Emission computed tomography of the thyroid gland.

(A) Obviously increased 99 mTcO4 uptake function of the right thyroid gland at different planes; (B) full view of emission computed tomography of the thyroid gland; (C) 99 mTcO4 uptake of the thyroid gland. The green line, red line and blue line represent 99 mTc O4 uptake in the left thyroid gland, right thyroid gland and background, respectively.

Discussion and literature review

The incidence of endocrine emergencies is quite low but not negligible because once it occurs, the mortality is very high. DKA is a severe metabolic crisis induced by absolute or relative insufficiency of insulin activity, which is mainly associated with type 1 diabetes. However, DKA is increasingly recognized in patients with type 2 diabetes in recent years.
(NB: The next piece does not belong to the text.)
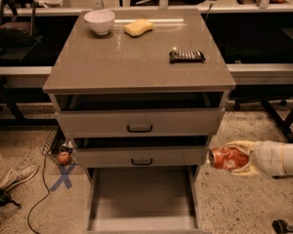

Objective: Pick coke can from bottom drawer and place on counter

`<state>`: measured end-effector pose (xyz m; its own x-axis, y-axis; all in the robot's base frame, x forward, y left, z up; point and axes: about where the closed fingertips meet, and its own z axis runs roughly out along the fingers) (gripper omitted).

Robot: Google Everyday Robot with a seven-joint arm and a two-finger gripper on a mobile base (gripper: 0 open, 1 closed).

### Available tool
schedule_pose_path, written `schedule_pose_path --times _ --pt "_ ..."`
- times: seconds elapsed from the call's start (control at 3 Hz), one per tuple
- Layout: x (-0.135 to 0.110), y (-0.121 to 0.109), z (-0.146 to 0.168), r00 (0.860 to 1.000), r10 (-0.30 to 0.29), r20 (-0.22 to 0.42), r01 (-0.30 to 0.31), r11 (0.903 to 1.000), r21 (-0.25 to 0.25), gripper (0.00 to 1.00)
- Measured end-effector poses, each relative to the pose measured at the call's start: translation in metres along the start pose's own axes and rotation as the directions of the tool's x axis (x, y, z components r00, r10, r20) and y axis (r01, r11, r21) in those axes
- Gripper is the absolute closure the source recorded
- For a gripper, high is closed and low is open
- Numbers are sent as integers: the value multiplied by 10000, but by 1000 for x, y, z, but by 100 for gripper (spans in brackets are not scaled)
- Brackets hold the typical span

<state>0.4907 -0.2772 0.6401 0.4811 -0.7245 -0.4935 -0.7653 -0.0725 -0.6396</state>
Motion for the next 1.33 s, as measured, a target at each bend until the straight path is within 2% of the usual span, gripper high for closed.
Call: schedule_pose_path --times 0.33,0.67,1.0,1.33 --pt "-26 -51 -52 9946 -959 -398 979 9939 502 100" --pt "-58 -104 -96 9772 -1973 -790 2032 9763 751 100" --pt "-58 -104 -96 9771 -1974 -790 2033 9762 751 100" --pt "-83 -145 -103 9688 -2363 -742 2428 9653 964 100"
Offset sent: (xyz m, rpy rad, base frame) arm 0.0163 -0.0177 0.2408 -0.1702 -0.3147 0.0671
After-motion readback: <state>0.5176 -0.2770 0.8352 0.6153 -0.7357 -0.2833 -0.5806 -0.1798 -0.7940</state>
The incidence of hospital admission for DKA increased from 0.70 to 0.98 per 1000 person-years in adults with T2DM.15 One in five cases of DKA is reported to have a history of type 2 diabetes, which leads to higher mortality, with infection, myocardial infarction and stroke as triggering factors in these patients.16,17 It is noted that some DKA cases caused by type 2 diabetes may not have an obvious precipitating cause.1820

Hiccups are usually benign and self-limiting. Intractable hiccups is hiccups lasting more than 48 h.21 Intractable hiccups may produce significant discomfort and may also represent the clinical manifestation of life-threatening clinical conditions such as lateral medullary lesions, myocardial infarction, respiratory failure and pulmonary embolism.22 Hiccups are caused by stimulation of the diaphragm, phrenic nerve, vagus nerve, or central nervous system, causing paroxysmal spasm of one or both the diaphragm and intercostal muscle or anterior scalene muscle.23 Hiccups refers to a short, loud sound accompanied by a sudden closing of the glottis during inhalation.24 Intractable hiccups can cause severe anxiety, depression, reduced physical strength, respiratory failure and even death without timely treatment. Previous studies have revealed that cerebrovascular disorders, intracranial infectious diseases, severe pneumonia, uraemia, gastrointestinal problems, toxic or metabolic disorders and DKA all can cause intractable hiccups.25,26

TS has been reported in 0.20 people per 100,000 in the Japanese population annually and occurs in 0.22% of patients with thyrotoxicosis.27 TS is a life-threatening exacerbation of hyperthyroidism that has a very high mortality rate of 8–25%.12,28 Symptoms and signs of endocrine crisis may overlap with those of other severe disease states. In general, failure to recognize endocrine crises results in delayed diagnosis, and a lack of rapid specific therapy may have fatal consequences.10,29 Therefore, the early identification of TS is very important to reduce the mortality rate. TS is characterized by decompensation of multiple organ functions, leading to severe clinical manifestations such as high fever, disturbed consciousness, marked tachycardia, congestive heart failure, and gastrointestinal and hepatic disturbances.30 TS usually occurs in patients with previously undiagnosed or poorly treated hyperthyroidism, even subclinical hyperthyroidism.13 Graves’ disease is a leading cause of TS and may be the first clinical presentation.14,31 The usual cause of TS is associated with infection, withdrawal of anti-thyroid drugs, radioiodine therapy, surgical procedure and severe emotional stress.32 Common clinical manifestations are central nervous system manifestations and gastrointestinal symptoms, including nausea, vomiting, diarrhoea and abdominal pain. Diarrhoea is the most common gastrointestinal symptom in thyrotoxicosis as well as in TS.11 The literature related to TS was searched from 2016 to 2019, and the clinical characteristics of gastrointestinal symptoms in patients with TS were found to mainly be nausea, and the main cause of TS to be Graves’ disease with unknown or poor compliance with anti-thyroid drugs (Table 3).33-46

Table 3.

The literature review of clinical characteristics in thyroid storm.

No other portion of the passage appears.